Psalmen
75:1 U, o God, danken wij, u danken wij
dat uw naam nabij is, verklaar uw wonderbaarlijke werken.
75:2 Wanneer ik de gemeente zal ontvangen, zal ik oprecht oordelen.
75:3 De aarde en al haar bewoners zijn ontbonden: ik draag de
pijlers ervan. Sela.
75:4 Ik zei tot de dwazen: handel niet dwaas; en tot de goddelozen: hef niet op
de hoorn op:
75:5 Hef uw hoorn niet omhoog; spreek niet met een stijve nek.
75:6 Want promotie komt noch uit het oosten, noch uit het westen, noch uit
het zuiden.
75:7 Maar God is de Rechter: Hij vernedert de ene en stelt de andere op.
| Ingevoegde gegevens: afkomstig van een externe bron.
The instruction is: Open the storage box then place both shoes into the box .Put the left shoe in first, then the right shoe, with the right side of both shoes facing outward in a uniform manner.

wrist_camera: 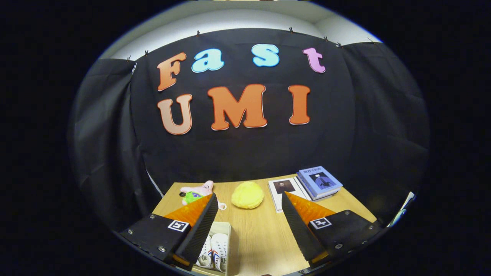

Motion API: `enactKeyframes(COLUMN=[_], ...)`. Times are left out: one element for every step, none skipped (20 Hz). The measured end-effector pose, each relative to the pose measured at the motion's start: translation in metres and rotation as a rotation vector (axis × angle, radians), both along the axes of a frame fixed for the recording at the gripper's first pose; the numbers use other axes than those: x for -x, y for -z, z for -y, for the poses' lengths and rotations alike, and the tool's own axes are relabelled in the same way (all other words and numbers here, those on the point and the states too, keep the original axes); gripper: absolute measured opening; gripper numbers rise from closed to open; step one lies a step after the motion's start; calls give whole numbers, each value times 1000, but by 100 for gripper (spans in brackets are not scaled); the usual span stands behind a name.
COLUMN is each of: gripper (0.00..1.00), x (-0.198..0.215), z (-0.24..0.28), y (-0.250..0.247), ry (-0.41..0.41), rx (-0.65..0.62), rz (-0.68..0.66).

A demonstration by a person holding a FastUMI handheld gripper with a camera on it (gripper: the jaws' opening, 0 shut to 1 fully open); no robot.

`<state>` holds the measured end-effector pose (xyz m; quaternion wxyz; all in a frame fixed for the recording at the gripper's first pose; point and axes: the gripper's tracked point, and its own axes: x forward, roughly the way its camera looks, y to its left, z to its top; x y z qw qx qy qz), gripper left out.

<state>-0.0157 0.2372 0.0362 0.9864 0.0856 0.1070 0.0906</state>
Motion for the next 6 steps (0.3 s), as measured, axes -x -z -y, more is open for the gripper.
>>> enactKeyframes(gripper=[99,99,99,99,99,99], x=[1,3,0,1,2,3], z=[9,20,32,42,50,60], y=[-9,-17,-23,-31,-38,-41], ry=[9,21,35,48,60,73], rx=[4,7,8,3,-3,-11], rz=[22,43,63,81,98,110])
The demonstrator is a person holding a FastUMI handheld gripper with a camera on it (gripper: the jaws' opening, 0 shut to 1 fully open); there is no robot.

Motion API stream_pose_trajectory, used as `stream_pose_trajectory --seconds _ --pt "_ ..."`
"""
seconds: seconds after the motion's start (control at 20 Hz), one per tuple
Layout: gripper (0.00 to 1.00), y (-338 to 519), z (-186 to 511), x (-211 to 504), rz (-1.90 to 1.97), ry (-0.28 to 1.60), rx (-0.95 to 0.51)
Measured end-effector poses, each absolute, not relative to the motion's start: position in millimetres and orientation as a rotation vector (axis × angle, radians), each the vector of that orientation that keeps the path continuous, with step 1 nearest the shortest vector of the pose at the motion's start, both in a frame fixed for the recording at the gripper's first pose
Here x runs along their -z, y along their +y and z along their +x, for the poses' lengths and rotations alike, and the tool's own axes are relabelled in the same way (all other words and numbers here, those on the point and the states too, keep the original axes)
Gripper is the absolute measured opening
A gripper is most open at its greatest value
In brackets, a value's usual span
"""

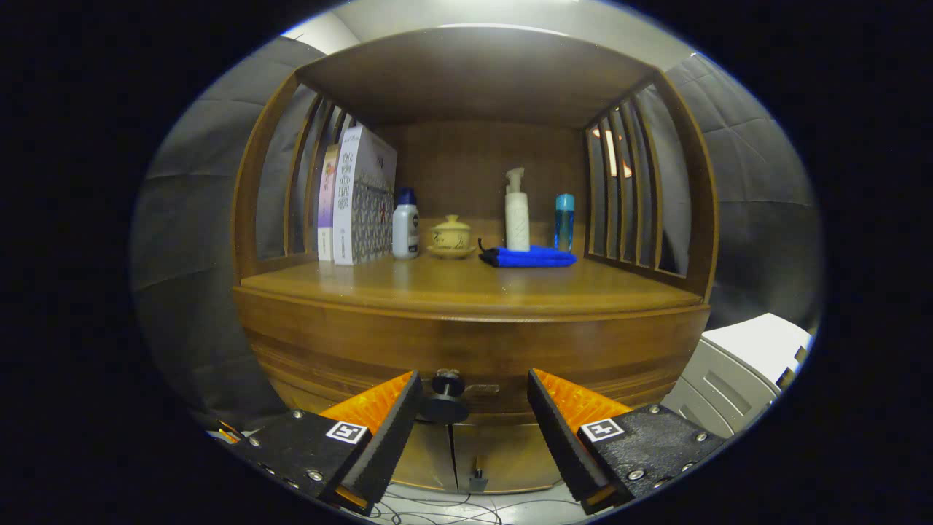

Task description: Pull open the drawer, take out the items inside it, and place them on the countertop above the cabinet.

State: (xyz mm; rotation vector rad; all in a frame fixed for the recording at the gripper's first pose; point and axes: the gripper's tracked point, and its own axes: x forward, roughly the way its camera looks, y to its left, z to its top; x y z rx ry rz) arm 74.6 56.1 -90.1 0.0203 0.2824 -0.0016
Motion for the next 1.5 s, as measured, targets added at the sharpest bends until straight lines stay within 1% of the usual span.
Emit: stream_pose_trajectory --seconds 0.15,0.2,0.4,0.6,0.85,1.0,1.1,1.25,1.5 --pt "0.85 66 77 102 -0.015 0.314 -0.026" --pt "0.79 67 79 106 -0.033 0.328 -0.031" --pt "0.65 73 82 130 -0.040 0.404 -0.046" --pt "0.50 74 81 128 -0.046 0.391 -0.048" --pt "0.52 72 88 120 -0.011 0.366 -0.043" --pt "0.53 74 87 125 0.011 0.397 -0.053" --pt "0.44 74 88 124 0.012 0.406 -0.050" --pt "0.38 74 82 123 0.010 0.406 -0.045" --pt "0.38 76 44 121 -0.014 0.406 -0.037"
75:8 Want in de hand des HEEREN is een beker, en de wijn is rood; het is
vol mengsel; en hij giet het eruit: maar de droesem ervan,
alle goddelozen van de aarde zullen ze uitwringen en drinken.
75:9 Maar ik zal voor altijd verklaren; Ik zal lof zingen voor de God van Jacob.
75:10 Ik zal ook alle horens van de goddelozen afhouwen; maar de horens van de
rechtvaardigen zullen verheven worden.